Yes indeed, clay will hold nutrients and water, but it is so fine it prohibits oxygen in two ways just because of its physically fine size. And without that loose unattached oxygen, the biochemical processes involving nutrients simply stop.

One way O is prohibited is fairly logical, as the observation of the close quarters of the particle size can be seen in the layer of suffocating muck that lays upon the top of clay soil after raindrops disturb the clay and mix it into the mud puddle that forms and is left on top of poorly percolating clay after a rainstorm. Especially hardened by drying wind, the crust becomes almost hydrophobic to a degree, and because both liquids and gases are fluids, the water tightness is effectively pointing out how gas tight the soil can be as well.

The second way is more odd. Aside from the charged particles the pure elements soil is made of having some open electric phase that then attaches positively or negatively to other particles making molecules of a substance we would recognize as soil, the weathering action of oxygen and nitrogen also attaching themselves to elements of soil is constantly occuring. For what is then often referred to as mineralization of elements in clay, a common element in our clay is aluminum. This metal is toxic without oxygen, whereas aluminum oxide is relatively inert. The clay is so fine it is capable of stripping water of oxygen as the physical size of oxygen is quite a bit physically larger than hydrogen. As rains fall, and gravity does its work, clay is also acts as a very fine filter. As hydrogen increases disproportionally to oxygen, we measure the decrease in ph. Aluminum oxide, in the presence of acid, which is basically a high quantity of H, becomes stripped of it oxides (derusted) and unfriendly to plants at that point. Lime turns out to be a big deal. Whereas the rainwater is a ph 6 more or less, I finally figured out how to measure my soil and it started out with some areas showing me ph as low as 4.8 - 5.

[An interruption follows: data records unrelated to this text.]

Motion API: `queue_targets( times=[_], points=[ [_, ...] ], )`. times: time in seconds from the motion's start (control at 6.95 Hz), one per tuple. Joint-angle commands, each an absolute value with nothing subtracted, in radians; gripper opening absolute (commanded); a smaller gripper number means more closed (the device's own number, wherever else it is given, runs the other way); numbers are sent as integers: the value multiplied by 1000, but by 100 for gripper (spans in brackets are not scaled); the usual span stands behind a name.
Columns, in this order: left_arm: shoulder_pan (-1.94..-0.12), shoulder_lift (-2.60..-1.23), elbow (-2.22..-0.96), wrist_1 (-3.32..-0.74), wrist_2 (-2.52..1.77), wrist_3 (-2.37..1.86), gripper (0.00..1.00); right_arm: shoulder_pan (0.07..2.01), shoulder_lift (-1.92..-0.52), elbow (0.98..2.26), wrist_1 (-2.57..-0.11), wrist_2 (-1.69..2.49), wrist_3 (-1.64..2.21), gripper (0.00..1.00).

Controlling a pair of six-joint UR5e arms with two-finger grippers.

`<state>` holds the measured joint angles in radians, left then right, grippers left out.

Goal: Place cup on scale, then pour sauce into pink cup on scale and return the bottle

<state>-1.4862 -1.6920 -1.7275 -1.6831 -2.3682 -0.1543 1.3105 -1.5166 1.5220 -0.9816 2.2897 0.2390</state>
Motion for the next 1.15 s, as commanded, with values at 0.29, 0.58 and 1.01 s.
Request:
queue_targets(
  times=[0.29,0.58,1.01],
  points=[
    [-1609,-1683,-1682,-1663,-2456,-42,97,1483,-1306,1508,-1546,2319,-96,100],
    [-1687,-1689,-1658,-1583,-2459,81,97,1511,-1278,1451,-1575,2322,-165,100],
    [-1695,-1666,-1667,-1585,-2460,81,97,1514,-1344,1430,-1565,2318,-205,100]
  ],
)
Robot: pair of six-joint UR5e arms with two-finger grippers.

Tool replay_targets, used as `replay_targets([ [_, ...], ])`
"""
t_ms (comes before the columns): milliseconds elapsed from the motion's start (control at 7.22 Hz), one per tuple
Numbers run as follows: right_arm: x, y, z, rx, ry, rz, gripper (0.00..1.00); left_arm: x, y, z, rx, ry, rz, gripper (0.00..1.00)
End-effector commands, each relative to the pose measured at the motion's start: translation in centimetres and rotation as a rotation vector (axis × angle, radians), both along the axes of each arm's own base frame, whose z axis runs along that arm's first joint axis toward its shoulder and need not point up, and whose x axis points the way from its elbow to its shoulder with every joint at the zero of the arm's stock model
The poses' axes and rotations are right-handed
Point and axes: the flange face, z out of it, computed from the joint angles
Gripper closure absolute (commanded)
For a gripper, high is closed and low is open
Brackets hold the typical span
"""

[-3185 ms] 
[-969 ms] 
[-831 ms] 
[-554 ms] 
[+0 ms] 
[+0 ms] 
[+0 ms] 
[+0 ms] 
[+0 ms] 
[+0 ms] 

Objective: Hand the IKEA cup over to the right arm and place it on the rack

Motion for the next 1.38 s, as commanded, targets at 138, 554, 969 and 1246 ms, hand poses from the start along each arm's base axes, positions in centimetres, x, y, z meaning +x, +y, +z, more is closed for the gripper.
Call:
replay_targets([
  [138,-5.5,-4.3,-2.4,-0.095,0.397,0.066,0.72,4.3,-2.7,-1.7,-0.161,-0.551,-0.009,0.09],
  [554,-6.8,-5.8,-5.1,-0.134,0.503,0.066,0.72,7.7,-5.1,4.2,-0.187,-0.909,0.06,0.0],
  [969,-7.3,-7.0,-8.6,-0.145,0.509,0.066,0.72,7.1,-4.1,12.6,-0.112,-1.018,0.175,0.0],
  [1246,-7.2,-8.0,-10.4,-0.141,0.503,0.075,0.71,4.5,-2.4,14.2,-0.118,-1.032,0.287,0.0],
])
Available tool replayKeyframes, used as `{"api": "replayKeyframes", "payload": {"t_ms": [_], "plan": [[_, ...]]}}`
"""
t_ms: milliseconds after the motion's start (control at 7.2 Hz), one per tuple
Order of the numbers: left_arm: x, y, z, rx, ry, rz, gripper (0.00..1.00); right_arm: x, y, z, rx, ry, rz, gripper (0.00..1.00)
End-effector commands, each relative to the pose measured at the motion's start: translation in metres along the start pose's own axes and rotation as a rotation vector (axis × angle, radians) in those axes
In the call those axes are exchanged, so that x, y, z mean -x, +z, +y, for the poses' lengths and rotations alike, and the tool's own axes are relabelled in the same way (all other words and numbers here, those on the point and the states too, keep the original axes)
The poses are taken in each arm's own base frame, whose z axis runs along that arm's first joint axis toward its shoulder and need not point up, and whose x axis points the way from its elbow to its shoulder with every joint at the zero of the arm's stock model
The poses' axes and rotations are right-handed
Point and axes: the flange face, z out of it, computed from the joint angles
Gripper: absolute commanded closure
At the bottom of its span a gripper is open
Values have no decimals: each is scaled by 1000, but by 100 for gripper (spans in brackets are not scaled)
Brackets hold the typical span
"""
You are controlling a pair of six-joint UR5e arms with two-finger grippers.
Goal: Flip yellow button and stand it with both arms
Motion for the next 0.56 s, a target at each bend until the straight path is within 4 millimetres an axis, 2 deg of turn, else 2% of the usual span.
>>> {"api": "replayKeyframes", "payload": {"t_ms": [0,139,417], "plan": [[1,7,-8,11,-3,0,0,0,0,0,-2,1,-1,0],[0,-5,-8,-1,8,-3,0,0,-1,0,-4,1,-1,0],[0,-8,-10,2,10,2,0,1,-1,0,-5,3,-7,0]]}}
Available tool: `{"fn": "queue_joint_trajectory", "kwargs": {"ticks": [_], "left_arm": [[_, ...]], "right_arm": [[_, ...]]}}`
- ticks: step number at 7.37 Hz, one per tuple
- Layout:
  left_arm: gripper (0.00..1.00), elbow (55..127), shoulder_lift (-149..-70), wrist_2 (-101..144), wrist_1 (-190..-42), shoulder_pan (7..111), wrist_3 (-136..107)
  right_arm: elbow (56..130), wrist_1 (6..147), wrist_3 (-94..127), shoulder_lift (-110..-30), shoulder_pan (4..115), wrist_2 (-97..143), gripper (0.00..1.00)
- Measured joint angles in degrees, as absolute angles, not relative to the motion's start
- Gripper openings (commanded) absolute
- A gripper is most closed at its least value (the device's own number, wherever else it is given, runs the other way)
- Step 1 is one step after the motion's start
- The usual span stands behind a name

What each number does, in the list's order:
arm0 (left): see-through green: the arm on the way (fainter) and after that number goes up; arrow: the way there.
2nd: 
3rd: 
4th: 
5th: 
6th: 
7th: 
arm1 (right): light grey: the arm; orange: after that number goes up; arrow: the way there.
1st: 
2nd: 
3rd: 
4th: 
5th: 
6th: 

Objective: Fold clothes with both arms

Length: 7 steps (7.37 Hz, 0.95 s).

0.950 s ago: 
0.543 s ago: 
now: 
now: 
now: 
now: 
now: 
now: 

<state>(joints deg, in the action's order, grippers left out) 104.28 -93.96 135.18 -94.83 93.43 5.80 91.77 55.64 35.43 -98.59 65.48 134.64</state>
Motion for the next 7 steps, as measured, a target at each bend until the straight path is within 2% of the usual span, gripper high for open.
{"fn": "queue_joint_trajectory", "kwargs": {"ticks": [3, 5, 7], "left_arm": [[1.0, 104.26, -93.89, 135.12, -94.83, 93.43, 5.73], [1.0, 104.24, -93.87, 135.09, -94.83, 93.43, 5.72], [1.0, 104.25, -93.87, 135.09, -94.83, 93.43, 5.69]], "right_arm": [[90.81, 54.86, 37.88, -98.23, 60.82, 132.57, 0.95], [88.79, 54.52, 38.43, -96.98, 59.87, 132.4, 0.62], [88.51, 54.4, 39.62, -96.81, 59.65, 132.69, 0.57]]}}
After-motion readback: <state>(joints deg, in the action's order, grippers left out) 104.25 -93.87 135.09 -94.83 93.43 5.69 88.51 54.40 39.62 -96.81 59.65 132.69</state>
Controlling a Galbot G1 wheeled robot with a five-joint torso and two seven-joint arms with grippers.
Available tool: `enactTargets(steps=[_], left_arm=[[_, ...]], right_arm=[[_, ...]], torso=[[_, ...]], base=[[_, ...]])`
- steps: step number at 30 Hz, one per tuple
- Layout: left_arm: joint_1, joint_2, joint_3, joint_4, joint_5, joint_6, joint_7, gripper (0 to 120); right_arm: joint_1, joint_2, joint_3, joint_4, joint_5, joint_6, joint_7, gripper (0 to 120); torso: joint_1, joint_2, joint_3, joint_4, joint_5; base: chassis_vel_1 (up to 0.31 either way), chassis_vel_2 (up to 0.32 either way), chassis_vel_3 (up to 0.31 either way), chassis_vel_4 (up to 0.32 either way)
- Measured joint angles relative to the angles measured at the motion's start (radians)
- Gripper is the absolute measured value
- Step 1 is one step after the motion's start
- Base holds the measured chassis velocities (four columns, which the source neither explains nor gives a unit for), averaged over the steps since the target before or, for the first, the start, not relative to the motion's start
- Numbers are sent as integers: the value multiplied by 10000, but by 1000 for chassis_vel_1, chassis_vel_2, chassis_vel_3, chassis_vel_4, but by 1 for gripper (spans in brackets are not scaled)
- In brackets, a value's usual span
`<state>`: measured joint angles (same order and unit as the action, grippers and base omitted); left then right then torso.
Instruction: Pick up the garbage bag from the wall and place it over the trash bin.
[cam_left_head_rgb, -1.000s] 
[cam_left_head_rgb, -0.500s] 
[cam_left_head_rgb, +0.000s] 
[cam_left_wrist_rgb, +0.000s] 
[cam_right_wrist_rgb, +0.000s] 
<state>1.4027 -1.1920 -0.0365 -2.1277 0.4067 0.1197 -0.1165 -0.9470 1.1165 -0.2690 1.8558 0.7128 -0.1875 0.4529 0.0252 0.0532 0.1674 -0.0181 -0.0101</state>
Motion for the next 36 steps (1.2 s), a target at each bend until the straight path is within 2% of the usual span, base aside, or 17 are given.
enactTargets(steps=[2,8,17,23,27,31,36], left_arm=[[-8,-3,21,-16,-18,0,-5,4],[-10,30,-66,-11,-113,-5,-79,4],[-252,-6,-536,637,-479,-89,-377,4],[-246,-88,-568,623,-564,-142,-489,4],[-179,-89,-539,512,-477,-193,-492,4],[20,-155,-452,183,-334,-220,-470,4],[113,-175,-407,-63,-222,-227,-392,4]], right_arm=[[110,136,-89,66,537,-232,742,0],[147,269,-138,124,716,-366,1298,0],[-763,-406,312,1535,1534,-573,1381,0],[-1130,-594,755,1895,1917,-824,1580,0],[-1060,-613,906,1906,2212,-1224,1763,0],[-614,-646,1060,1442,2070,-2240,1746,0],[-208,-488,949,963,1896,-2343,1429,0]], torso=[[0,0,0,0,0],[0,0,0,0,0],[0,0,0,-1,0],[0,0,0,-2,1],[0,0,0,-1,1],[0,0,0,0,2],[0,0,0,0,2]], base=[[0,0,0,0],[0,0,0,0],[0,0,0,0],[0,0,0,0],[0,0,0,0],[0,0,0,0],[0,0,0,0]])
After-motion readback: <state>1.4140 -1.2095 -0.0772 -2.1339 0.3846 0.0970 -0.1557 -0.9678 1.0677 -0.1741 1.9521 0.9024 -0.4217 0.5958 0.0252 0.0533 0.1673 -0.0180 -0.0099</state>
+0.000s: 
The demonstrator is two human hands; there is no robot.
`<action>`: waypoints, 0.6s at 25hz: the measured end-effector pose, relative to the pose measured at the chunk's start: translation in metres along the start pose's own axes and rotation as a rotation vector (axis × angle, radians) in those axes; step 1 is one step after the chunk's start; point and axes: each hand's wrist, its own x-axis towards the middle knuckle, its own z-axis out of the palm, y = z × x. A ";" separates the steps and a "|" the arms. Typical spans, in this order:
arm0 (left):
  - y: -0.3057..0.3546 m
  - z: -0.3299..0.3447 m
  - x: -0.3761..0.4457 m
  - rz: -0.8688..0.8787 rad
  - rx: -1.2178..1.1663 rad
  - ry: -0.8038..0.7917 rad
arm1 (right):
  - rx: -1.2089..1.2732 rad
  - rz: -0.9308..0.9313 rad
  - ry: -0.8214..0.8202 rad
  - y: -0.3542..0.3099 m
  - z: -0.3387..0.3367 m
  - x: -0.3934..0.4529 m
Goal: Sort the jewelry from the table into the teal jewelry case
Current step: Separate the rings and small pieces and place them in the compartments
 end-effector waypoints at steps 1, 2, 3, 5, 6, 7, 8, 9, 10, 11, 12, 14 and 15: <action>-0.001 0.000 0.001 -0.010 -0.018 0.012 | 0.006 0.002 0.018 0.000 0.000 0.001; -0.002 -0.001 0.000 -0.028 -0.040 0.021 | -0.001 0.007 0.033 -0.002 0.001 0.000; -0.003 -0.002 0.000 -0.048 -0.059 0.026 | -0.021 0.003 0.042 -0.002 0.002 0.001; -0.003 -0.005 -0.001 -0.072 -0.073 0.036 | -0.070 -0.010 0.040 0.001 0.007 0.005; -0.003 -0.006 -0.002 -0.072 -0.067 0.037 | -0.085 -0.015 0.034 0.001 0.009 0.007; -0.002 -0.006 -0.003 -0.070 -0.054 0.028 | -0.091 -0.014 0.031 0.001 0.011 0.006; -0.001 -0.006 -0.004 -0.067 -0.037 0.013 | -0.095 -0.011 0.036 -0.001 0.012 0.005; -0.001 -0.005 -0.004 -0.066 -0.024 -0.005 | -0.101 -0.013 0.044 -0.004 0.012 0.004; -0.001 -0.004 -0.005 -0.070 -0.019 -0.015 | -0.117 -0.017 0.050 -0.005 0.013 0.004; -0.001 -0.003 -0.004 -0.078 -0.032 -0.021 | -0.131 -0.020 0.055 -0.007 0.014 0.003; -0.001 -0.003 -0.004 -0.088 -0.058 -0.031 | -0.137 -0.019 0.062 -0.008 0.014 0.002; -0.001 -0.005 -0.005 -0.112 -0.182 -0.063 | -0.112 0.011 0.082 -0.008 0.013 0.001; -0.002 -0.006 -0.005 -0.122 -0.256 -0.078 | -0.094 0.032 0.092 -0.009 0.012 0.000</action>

The ability of proteins to feed hyphae that penetrate this type soil becomes very important to me. Biology unable to exist in low oxygen clay congregates near the tighter oxygen area at the surface, and any food placed on that surface disappears at a very rapid rate. Cow manure compost, soybean meal and other high protein amendments seem to have an outsized effect in my soil. Many plants that survive here have roots atop the surface.

Biochar, rotting wood and other methods that have a primary effect of oxygenation only help me, but that longevity of biochar carbon and its ability to exchange unattached oxygen to the environment really has my attention.

Wow that was a lot for a Saturday morning.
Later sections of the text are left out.